In case a different function needs to be applied to different columns, we need to use the powerful ddply() function from plyr.

library(plyr)

iris.agg <- ddply(iris, .variables= .(Species), summarise,
                  sl.mean = mean(Sepal.Length),
                  sw.median = median(Sepal.Width),
                  pl.max = max(Petal.Length),
                  pw.sd = sd(Petal.Width), .progress= 'text')

iris.agg

     Species sl.mean sw.median pl.max     pw.sd
1     setosa   5.006       3.4    1.9 0.1053856
2 versicolor   5.936       2.8    5.1 0.1977527
3  virginica   6.588       3.0    6.9 0.2746501




6. How to create deciles of a particular variable? Similar to proc rank in SAS.
Ans:
We can use the cut() function for this.
For example, to create deciles or 10 bins from Sepal.Length, do


iris$sp.decile <- cut(iris$Sepal.Length, 
                      breaks= quantile(iris$Sepal.Length, 
                      probs= seq(0, 1, by= 0.1)),
                      include.lowest= TRUE, labels= c(1:10))

table(iris$sp.decile)


 1  2  3  4  5  6  7  8  9 10 
16 16 13 20 15 15 13 12 17 13

Here we create 'sp.decile' as another column in the iris data set. After this, in case, we need to determine, say, the mean of each variable, we can use the aggregate function as below.

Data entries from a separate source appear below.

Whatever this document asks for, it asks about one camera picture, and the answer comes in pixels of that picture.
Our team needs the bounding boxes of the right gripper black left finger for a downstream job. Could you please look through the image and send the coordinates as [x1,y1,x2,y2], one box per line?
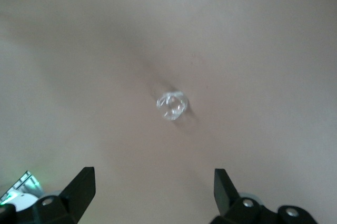
[34,166,96,224]

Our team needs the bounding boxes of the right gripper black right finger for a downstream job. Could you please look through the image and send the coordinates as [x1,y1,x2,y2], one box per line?
[210,168,274,224]

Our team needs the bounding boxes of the small clear glass cup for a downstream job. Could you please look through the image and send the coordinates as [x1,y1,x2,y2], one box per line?
[156,90,189,122]

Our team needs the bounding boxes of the brown table cover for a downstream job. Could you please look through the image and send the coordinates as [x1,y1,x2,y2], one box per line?
[0,0,337,224]

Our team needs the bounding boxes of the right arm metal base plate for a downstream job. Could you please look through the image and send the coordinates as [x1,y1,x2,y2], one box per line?
[0,170,44,203]

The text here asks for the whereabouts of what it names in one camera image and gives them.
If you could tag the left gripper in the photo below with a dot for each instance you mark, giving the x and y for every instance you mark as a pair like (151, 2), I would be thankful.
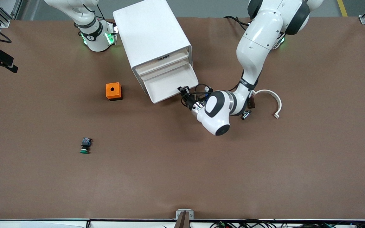
(189, 100)

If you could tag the white plastic drawer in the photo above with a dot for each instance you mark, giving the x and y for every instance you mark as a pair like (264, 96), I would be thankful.
(169, 85)

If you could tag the green push button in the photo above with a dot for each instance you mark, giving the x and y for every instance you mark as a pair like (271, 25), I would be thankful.
(85, 144)

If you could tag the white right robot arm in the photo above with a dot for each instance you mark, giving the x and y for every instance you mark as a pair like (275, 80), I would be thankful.
(97, 41)

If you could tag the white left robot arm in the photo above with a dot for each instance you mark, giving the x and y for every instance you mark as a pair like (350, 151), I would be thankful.
(258, 38)

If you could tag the white drawer with dark slot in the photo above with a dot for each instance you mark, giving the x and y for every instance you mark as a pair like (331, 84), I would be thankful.
(176, 55)

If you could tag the white drawer cabinet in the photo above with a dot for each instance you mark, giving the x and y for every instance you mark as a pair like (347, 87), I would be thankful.
(147, 28)

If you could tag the silver metal fitting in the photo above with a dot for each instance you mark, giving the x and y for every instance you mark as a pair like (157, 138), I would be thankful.
(246, 116)

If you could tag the brown rectangular block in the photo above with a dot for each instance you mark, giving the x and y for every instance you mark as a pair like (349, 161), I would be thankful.
(252, 103)

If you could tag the orange box with hole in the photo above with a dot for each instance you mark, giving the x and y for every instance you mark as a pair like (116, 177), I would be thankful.
(109, 92)

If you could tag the white semicircular clamp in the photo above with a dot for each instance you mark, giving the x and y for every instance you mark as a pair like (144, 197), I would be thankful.
(268, 91)

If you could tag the dark metal bar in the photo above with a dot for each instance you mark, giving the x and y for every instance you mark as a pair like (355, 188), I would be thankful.
(182, 222)

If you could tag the grey mount bracket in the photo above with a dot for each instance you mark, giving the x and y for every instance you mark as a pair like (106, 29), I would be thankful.
(180, 213)

var.means.by.spdecile <- aggregate(iris[, c(1, 2, 3, 4)], by= 
list(iris$sp.decile), FUN= mean)

7. How to deal with missing values? 
Ans:
Dealing with missing values in R is not very difficult, provided we use the correct notation.

Suppose we know the form of missing values in our file and it is . (period), i.e., for each observation that has a missing value, there is a . (period) in that cell. Then while importing the data, do

data.set <- read.csv('filename.csv', na.strings= '.')

In case the missing value is #N/A, then do
data.set <- read.csv('filename.csv', na.strings= '#N/A')

Similarly for other cases, we can substitute the missing value notation in the na.strings argument.

In case we are not sure of the missing values, then we first need to import the data and have a look at the values to decide.

These are some of the common doubts that I have come across. I'll keep adding to the list as I keep getting newer ones. Please do let me know if there something you believe should be added to this. I'll do it right away.